Unfortunately there are no hard-coded limits. The configuration of each object also impacts what gets loaded in memory. For example, a dialplan with multiple subscriber access number, will take more time to load, compared to a dialplan with single SA number. That is why we cannot say that UM service is fail after loading a specific number of dialplans. Also, the hardware spec for the machine where UM server is installed plays a role. From the cases that we have seen in support, in general, UM service start to experience this issue when they have 150+ dialplans and two or three times more hunt group objects. This number can dramatically change when you have multiple language packs for an organization with 100k+ users. In that case, if the UM server has 70+ dialplans with 5 or 6 language packs, the organization experienced this issue.
How to fix this issue?
For Exchange 2010, make sure UM server is installed in a standalone machine with more than adequate memory and CPU.

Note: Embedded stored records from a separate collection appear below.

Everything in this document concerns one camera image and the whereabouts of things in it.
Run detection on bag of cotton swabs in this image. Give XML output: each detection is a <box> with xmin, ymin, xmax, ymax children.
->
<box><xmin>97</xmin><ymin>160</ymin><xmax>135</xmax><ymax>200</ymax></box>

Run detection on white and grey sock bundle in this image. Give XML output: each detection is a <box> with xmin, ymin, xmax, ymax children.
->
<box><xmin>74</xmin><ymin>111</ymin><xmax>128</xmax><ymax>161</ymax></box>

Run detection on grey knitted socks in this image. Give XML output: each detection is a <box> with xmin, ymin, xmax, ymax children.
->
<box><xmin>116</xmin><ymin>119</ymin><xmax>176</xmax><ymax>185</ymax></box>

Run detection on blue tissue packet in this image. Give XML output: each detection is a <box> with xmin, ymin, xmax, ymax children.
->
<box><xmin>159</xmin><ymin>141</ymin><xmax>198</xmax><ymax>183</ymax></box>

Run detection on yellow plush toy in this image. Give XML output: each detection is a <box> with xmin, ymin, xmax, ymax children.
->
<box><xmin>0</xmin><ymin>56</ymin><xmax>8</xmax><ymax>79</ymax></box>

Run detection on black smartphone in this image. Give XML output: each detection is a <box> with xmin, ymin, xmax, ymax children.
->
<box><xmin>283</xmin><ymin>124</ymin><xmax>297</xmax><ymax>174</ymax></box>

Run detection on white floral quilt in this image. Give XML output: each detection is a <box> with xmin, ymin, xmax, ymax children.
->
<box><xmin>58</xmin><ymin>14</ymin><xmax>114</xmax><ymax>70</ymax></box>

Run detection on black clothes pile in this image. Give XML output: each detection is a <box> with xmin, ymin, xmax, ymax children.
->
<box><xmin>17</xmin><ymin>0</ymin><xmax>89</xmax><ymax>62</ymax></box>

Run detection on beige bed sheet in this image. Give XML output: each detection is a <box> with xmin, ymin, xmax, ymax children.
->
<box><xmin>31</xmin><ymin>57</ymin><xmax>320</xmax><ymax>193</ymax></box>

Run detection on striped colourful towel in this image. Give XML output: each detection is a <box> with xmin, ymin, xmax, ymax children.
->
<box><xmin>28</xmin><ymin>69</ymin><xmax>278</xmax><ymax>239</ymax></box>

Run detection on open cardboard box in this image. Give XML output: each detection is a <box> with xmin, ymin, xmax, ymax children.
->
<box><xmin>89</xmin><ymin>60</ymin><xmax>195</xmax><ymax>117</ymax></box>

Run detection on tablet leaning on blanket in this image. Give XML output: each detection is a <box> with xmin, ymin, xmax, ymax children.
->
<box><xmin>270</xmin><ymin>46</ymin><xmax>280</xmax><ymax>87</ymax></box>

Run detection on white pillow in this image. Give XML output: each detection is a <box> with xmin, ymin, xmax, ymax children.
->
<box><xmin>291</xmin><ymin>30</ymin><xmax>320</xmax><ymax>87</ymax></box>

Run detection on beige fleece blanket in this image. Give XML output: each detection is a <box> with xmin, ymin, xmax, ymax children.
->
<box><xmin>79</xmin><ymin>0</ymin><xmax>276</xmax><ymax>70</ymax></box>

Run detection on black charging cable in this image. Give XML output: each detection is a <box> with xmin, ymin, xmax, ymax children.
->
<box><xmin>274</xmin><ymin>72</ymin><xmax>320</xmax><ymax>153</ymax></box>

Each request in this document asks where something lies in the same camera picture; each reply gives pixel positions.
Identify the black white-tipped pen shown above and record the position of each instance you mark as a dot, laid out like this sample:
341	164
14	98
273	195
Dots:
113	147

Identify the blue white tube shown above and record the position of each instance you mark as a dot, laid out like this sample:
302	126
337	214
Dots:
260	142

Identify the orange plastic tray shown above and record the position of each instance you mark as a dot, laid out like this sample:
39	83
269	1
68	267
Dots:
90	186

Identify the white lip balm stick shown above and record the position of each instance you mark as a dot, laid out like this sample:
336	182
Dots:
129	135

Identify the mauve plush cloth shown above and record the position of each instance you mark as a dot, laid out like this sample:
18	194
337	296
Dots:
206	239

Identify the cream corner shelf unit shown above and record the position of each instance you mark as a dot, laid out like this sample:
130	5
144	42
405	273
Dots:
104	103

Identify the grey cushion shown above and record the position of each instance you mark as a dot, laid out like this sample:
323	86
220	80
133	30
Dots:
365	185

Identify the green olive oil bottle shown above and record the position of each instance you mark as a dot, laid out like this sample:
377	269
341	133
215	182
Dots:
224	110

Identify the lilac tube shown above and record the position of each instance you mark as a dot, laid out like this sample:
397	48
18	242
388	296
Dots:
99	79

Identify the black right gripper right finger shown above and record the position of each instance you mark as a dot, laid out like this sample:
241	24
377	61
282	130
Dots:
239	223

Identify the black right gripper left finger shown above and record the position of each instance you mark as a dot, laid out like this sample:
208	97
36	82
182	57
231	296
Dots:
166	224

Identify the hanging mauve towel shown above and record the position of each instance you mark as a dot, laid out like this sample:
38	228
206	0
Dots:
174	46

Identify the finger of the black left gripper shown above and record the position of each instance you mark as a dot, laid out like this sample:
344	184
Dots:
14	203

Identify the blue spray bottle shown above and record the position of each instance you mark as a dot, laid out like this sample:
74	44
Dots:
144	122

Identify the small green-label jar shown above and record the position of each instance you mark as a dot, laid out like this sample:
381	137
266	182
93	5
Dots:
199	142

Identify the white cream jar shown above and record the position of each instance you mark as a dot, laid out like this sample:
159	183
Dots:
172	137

Same goes for Exchange 2013 and 2016 server – in this case, the issue is seen in the mailbox server running the UM service - make sure the mailbox server has more than adequate memory and CPU usage.
If adding memory and CPU does not resolve the issue, then you will need to reconsider the overall design of UM and start reducing the number of dialplans. Check the overall usage of each dialplan – typically, a single dialplan can serve entire organization operating in a single geographical location using a single dial code, example, a US based company operating on multiple states in US. . For global organizations, a single dialplan can serve country / Region – since most countries or region has the same numbering plan (meaning number of digits in a DID number). Only time, you need to create multiple dialplans is when, “number of digits” in extension are different and “dialcode” is also different. These are unique properties of dial plan and cannot be changed.
If you have two dialplans with the same values for “number of digits in extension” and “country code” – they can be easily combined into one dialplan. Sometimes UM Admins wind up creating an excessive number of dialplans for administrative purposes. Note that this is not the intent of the dialplan object. Having fewer dialplans decreases administrative overload and reduces chances of a call misroute.
Is this a bug ? Are there any plans to fix this ?
This is not considered a bug – in order to provide real-time experience with UM, Microsoft developed a design that retrieves configuration details in a timely manner. This means, loading the objects in the cache during service startup. Since this design is intentional, it is not considered a bug.
An efficient UM topology, consisting of dialplans that align with PBX systems as well as geographical locatiosn will result in a more manageable number of dialplans and huntgroups. Remember that a smaller number of dialplans is easier to manage and there will not be any service startup issue.